- [PROMPT] Only the lines from the one with "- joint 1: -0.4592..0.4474" to the end of the material should be reproduced, exactly and in full, both ends included.

----- AVAILABLE DATA -----

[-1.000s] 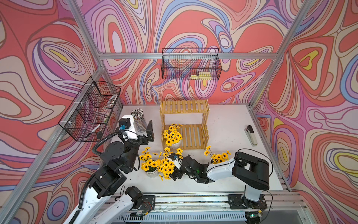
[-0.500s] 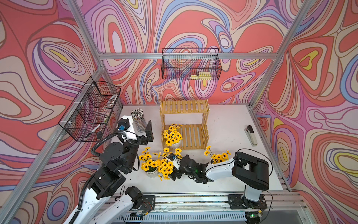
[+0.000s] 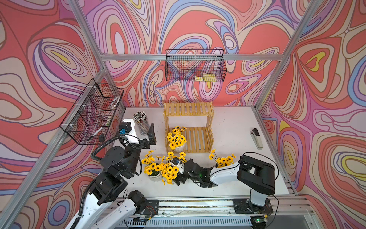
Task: Take the sunflower pots off the shelves
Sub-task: Place the sunflower pot at the center of the board.
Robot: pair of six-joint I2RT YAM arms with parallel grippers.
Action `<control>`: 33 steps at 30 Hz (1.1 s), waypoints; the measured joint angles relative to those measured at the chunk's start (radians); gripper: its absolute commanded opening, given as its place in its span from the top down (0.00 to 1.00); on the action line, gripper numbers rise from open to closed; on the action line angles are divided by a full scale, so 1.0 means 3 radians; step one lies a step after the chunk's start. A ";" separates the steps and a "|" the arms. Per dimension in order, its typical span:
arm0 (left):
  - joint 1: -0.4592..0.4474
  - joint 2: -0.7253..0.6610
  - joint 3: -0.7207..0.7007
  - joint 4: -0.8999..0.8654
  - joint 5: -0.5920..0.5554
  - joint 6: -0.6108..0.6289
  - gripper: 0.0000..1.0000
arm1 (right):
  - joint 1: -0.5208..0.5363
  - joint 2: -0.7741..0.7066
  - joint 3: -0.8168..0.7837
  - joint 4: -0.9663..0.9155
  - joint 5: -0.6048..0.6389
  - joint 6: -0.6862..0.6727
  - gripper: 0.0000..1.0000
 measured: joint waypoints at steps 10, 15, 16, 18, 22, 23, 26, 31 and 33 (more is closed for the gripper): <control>0.0000 -0.0045 0.0000 0.0000 -0.0001 0.0000 0.00 | 0.0000 -0.0008 -0.0211 0.0289 -0.0093 -0.0038 0.02; 0.0000 -0.0045 -0.0001 -0.0001 -0.0001 0.0000 0.00 | 0.0000 -0.0053 -0.0350 0.0472 -0.0151 -0.0038 0.02; 0.0000 -0.0045 -0.0001 -0.0001 -0.0001 0.0000 0.00 | 0.0000 -0.0064 -0.0364 0.0484 -0.0159 -0.0038 0.02; 0.0000 -0.0045 -0.0001 -0.0001 -0.0001 0.0000 0.00 | 0.0000 -0.0085 -0.0385 0.0520 -0.0164 -0.0037 0.02; 0.0000 -0.0045 0.0000 -0.0001 -0.0001 0.0000 0.00 | 0.0000 -0.0202 -0.0431 0.0589 -0.0170 -0.0036 0.02; 0.0000 -0.0045 0.0000 -0.0001 -0.0001 0.0001 0.00 | 0.0000 -0.0242 -0.0440 0.0609 -0.0173 -0.0036 0.02; 0.0000 -0.0043 0.0000 -0.0001 -0.0001 0.0003 0.00 | 0.0000 -0.0351 -0.0456 0.0617 -0.0175 -0.0038 0.02; 0.0000 -0.0028 0.0000 -0.0001 -0.0001 0.0011 0.00 | 0.0000 -0.0456 -0.0469 0.0582 -0.0200 -0.0041 0.02; 0.0000 -0.0017 0.0000 -0.0004 -0.0001 0.0013 0.00 | 0.0000 -0.0524 -0.0496 0.0525 -0.0210 -0.0039 0.02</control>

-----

- [OUTPUT FOR THIS EXERCISE]
  - joint 1: -0.4592..0.4474
  - joint 2: -0.7253..0.6610
  - joint 3: -0.7207..0.7007
  - joint 4: -0.8999..0.8654
  - joint 5: -0.5920..0.5554
  - joint 6: -0.6108..0.6289
  - gripper: 0.0000..1.0000
arm1 (right):
  - joint 1: -0.5208..0.5363
  - joint 2: -0.7741..0.7066
  - joint 3: -0.8168..0.7837
  - joint 4: -0.9663..0.9155
  - joint 5: -0.6048..0.6389
  - joint 6: -0.6862..0.6727
  - gripper: 0.0000..1.0000
 measured: joint waypoints at steps 10, 15, 16, 18, 22, 23, 26, 31 and 33 (more is closed for the gripper): <control>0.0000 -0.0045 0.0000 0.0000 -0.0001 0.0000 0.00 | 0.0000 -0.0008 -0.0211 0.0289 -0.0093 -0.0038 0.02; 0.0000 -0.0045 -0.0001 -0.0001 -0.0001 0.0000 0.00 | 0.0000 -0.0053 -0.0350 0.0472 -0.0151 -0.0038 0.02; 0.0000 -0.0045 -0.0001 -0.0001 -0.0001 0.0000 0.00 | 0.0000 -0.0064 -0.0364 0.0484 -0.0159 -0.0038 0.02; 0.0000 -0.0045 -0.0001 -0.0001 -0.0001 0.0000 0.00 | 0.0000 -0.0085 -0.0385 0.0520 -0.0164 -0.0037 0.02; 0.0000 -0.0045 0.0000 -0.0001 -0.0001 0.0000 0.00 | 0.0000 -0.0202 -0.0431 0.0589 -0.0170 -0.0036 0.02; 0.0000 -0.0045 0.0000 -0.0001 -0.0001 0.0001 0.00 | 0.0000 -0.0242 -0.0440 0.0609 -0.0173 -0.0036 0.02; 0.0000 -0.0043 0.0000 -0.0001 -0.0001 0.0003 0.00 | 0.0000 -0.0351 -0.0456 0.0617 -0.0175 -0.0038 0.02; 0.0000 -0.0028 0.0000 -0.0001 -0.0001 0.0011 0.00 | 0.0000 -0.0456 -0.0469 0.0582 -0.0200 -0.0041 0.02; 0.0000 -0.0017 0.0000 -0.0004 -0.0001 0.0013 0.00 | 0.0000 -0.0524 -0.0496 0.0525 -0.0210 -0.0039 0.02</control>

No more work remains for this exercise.